It is such a strange occurrence, to walk through days on the calendar that used to hold meaning, that used to mark milestones.
I have been wondering what to say about today, how to process the day.
Twenty years ago today, I stood as a young, naïve, doe-eyed girl of 19 and said some words that I had no idea what exactly they meant. The boy looking back at me (yes, boy, neither of us could be considered a REAL adult at that time) had no idea either.
It is a strange thing when you get married that young when you don’t really know who you are supposed to be. Sometimes those marriages of our youth are able to survive the test of time. It is possible, and it takes a constant commitment from both parties. As the couple grows, changes, and becomes who they are meant to be, it takes both sides choosing over and over again to support their partner through the transformation.
That is harder for some couples, and over time, the differences become too large to navigate.
We have not been a couple for almost 7 years, and the 6-year mark for the divorce is just around the corner.
That does not change the decade and a half that came before that. There was laughter, there were road trips, there were ups and downs. There were moves, there were holidays, there are memories made, both good and bad. There were babies. So, so many babies. At times it seemed the babies were never-ending, and we laughed and cried when we realized they were going to outnumber us.
It is because of those babies, 75% of who are now teenagers, that I would never say “Regret.”
Of course, there are certain aspects that I would change, there are choices that hindsight tells me I would make differently…but for those babies, I would do it all again.
I am grateful for the growth and changes that have come since that time, and for the person I have become.

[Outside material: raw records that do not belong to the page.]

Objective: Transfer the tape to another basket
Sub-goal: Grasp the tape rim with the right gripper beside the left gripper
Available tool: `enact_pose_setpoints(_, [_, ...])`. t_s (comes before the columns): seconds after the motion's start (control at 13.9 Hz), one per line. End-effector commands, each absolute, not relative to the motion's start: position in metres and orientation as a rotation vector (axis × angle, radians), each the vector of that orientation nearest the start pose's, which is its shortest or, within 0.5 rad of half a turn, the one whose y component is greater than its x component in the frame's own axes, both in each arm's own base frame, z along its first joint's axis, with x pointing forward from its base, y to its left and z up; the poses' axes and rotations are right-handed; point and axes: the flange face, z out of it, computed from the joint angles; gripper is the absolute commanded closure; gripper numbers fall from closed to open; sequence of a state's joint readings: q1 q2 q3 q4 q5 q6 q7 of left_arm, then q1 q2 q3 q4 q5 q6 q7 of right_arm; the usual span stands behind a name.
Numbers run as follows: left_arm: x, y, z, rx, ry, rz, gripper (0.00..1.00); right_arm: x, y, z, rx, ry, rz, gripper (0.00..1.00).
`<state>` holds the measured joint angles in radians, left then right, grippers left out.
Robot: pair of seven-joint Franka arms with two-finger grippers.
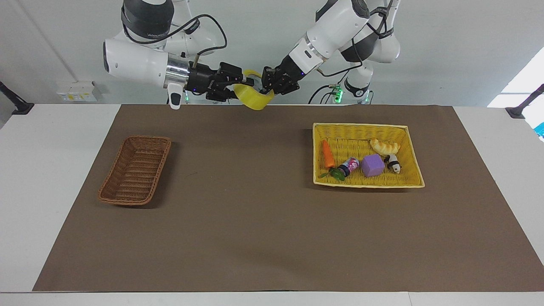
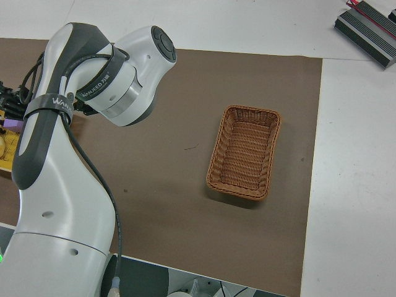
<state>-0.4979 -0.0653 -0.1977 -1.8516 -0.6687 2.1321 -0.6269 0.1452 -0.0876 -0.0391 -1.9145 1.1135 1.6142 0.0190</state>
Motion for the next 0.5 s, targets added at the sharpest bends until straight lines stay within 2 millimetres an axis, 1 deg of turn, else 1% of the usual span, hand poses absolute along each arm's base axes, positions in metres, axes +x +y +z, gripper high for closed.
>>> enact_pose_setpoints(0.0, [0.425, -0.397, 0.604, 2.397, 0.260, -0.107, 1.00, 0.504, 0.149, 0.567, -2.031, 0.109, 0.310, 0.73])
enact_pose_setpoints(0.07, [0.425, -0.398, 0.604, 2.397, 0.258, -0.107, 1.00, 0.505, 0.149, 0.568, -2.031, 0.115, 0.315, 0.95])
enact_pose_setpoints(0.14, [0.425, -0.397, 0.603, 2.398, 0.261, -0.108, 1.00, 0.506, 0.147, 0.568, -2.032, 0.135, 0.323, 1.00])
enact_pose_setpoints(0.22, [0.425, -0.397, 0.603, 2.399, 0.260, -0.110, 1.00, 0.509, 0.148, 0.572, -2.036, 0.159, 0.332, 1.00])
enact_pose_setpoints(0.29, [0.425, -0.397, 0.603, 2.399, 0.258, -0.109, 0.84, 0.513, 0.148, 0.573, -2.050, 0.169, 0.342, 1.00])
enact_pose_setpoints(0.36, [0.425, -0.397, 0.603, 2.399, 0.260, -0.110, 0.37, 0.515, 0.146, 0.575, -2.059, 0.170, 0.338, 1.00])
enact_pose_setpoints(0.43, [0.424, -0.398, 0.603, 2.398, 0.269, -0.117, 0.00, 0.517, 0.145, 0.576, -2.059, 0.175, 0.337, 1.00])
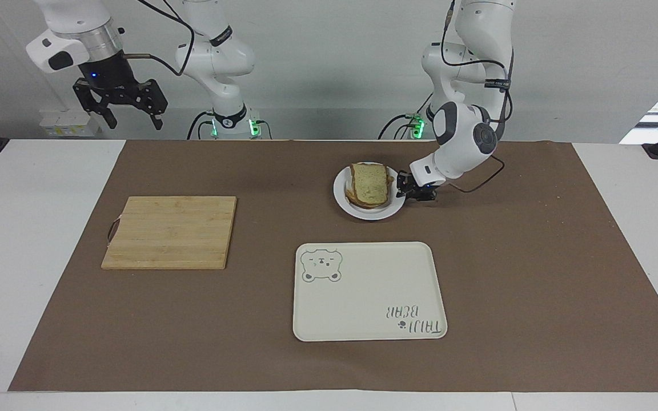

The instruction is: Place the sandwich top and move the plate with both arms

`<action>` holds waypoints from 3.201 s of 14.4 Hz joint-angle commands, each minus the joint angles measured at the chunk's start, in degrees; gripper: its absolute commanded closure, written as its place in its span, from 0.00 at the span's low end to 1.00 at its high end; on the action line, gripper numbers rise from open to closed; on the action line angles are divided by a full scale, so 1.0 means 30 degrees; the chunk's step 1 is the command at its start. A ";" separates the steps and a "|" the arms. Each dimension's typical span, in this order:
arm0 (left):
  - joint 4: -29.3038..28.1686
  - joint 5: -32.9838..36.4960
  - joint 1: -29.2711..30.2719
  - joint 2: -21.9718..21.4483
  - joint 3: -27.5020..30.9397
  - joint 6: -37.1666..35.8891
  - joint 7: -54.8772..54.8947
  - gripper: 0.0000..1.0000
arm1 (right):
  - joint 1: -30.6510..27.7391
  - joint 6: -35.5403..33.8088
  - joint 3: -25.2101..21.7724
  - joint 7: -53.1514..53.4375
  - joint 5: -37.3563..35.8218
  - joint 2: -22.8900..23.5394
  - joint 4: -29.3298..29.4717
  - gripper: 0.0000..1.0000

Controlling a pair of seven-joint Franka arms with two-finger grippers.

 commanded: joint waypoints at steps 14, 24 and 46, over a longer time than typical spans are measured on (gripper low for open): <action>0.7510 -0.5448 0.3836 0.3899 0.0032 -0.5350 0.2353 1.00 | 0.0230 0.0018 -0.0246 -0.0305 0.0014 0.0025 0.0099 0.00; 1.1875 -0.7324 0.3367 0.6652 -0.0320 -0.1717 -0.2068 1.00 | 0.0230 0.0018 -0.0274 -0.0305 0.0043 0.0025 0.0099 0.00; 1.4607 0.0812 0.3104 0.7979 0.0205 -0.0075 -0.2306 0.00 | 0.0230 0.0018 -0.0245 -0.0305 0.0043 0.0025 0.0099 0.00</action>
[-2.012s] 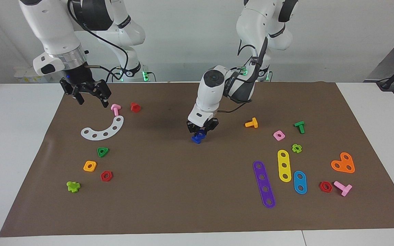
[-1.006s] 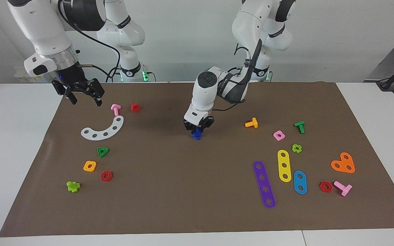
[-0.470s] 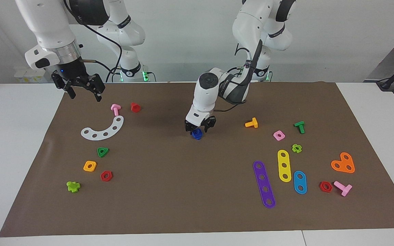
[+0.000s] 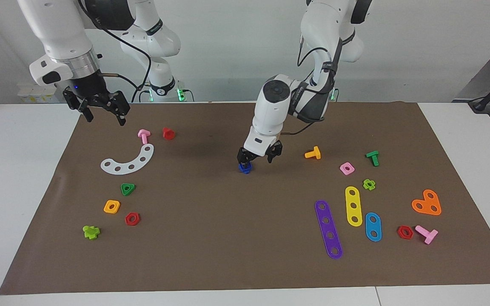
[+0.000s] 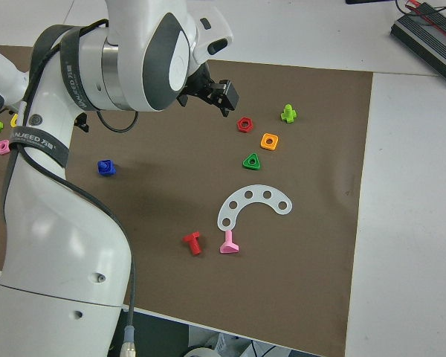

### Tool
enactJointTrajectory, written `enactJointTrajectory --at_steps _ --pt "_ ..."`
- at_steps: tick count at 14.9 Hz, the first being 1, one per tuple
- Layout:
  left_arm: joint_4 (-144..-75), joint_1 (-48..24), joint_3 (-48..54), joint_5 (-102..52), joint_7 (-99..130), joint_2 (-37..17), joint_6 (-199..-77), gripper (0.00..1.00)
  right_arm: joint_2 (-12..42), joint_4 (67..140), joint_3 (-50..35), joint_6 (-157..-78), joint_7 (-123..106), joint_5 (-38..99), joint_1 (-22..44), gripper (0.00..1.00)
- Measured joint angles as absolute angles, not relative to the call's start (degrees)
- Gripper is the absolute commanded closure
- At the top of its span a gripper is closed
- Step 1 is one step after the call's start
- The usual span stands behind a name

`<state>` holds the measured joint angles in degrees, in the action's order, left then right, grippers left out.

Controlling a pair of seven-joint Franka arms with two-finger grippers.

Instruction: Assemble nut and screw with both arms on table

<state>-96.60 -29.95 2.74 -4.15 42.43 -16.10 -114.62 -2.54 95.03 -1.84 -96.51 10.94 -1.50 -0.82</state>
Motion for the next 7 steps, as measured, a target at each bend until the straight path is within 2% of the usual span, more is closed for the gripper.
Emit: enactJointTrajectory --at_steps 3,7 --pt "-96.65 -23.3 2.54 -4.14 31.21 -11.38 -106.11 0.0 -2.53 95.04 -1.85 -95.95 10.94 -1.49 -0.64 0.0" --pt "-97.62 -13.83 2.1 -2.46 12.07 -9.24 -99.37 0.0 -2.6 95.02 -1.98 -91.97 10.95 -1.48 0.49 0.0"
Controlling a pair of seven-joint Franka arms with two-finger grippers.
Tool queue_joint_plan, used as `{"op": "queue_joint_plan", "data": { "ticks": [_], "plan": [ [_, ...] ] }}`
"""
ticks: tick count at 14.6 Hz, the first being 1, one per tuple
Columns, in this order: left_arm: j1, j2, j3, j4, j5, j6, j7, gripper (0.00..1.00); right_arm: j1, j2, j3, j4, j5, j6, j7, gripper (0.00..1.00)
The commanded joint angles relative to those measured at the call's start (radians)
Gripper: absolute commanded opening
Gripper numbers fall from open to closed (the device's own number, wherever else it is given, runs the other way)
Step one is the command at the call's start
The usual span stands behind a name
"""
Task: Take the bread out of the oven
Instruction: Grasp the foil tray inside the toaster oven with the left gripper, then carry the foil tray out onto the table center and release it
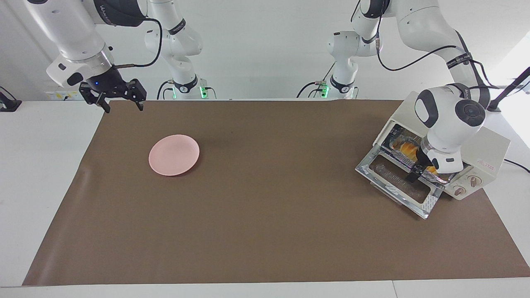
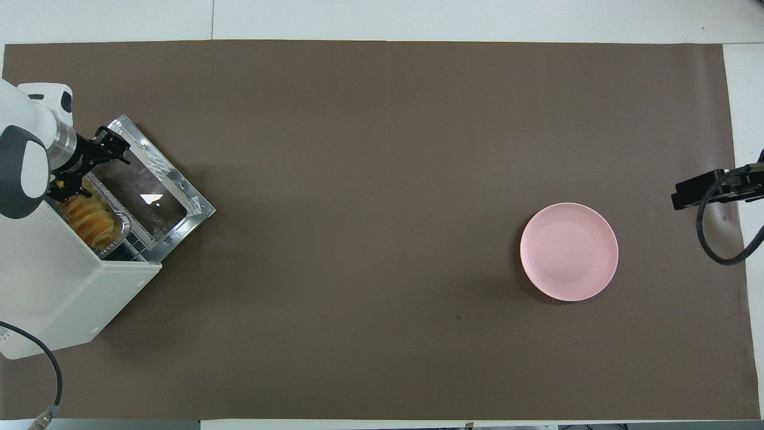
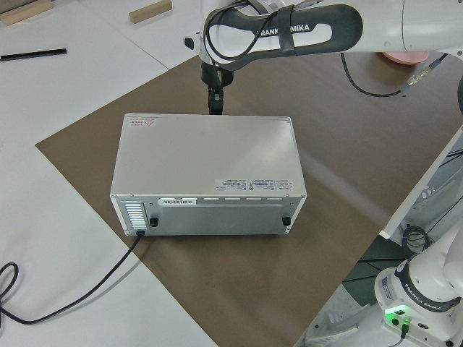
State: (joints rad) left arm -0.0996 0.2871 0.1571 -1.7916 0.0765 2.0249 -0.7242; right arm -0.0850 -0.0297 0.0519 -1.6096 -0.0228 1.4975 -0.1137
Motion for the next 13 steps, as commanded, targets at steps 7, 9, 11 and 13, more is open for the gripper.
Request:
{"op": "queue_joint_plan", "data": {
  "ticks": [7,9,11,13],
  "plan": [
    [0.008,-0.057,-0.005,-0.095,0.02,0.032,0.012,0.19,-0.01,-0.019,0.006,-0.019,-0.003,0.003,-0.02,1.0],
    [0.009,-0.059,-0.005,-0.097,0.02,0.031,0.014,0.02,-0.01,-0.019,0.006,-0.019,-0.003,0.003,-0.02,1.0],
    [0.001,-0.056,-0.005,-0.083,0.023,0.023,0.023,0.0,-0.01,-0.019,0.006,-0.019,-0.003,0.003,-0.02,1.0],
    [-0.032,-0.04,-0.008,-0.034,0.026,0.008,0.025,0.0,-0.01,-0.019,0.006,-0.019,-0.003,0.003,-0.02,1.0]
  ]
}}
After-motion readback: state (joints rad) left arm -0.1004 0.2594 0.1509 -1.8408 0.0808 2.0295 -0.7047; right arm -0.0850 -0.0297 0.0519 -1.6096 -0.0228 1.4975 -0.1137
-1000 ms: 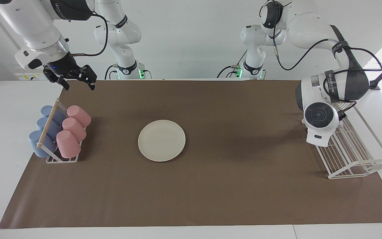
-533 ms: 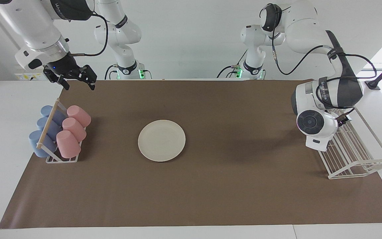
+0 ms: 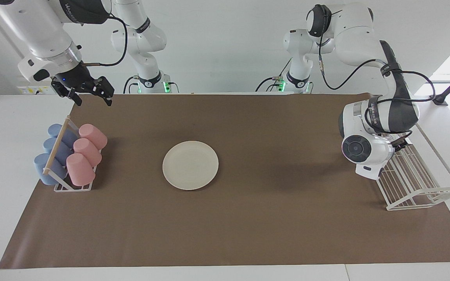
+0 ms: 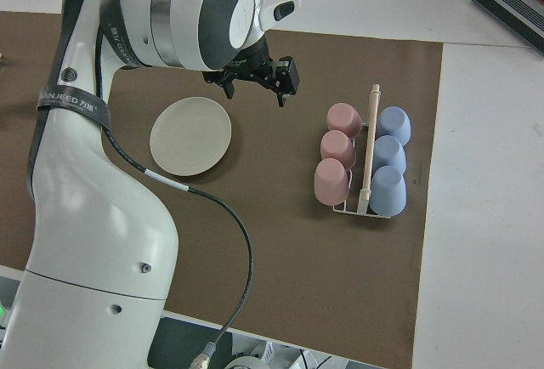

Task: Wipe plate with sponge

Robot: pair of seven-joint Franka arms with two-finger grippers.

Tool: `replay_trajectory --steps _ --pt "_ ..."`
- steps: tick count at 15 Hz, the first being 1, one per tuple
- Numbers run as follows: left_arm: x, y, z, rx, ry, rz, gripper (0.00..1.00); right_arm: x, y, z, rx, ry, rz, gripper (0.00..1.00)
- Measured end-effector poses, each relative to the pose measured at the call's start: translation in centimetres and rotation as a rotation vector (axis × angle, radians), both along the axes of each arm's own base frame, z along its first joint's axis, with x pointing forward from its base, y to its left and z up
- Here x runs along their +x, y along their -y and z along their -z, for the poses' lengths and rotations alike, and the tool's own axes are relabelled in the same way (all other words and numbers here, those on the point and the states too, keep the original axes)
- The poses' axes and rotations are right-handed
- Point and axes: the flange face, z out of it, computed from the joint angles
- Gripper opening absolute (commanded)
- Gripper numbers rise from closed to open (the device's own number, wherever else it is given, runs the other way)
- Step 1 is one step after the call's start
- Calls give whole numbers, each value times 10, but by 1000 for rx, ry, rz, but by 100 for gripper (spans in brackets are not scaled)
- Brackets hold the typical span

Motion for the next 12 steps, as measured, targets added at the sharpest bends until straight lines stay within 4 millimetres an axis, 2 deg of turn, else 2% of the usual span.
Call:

I am immensely grateful for the man who now stands beside me and for his deep understanding of how complex a decade and a half history with someone can be. He looks at baby pictures and listens to old stories with no judgment, no hurt, just an understanding of the passage of time.
Today feels like a benchmark to me, one that at the very least should be commented on. Not due to a desire to go back, but more of a need to acknowledge.
Twenty years sure can change a person, I barely even recognize that young carefree girl in the pictures. The hair is a bit greyer, the clothes a slightly larger size, the eyes a tad more tired. The heart though, the heart is fuller, larger, and much more capable of growth and healing than that girl would ever know.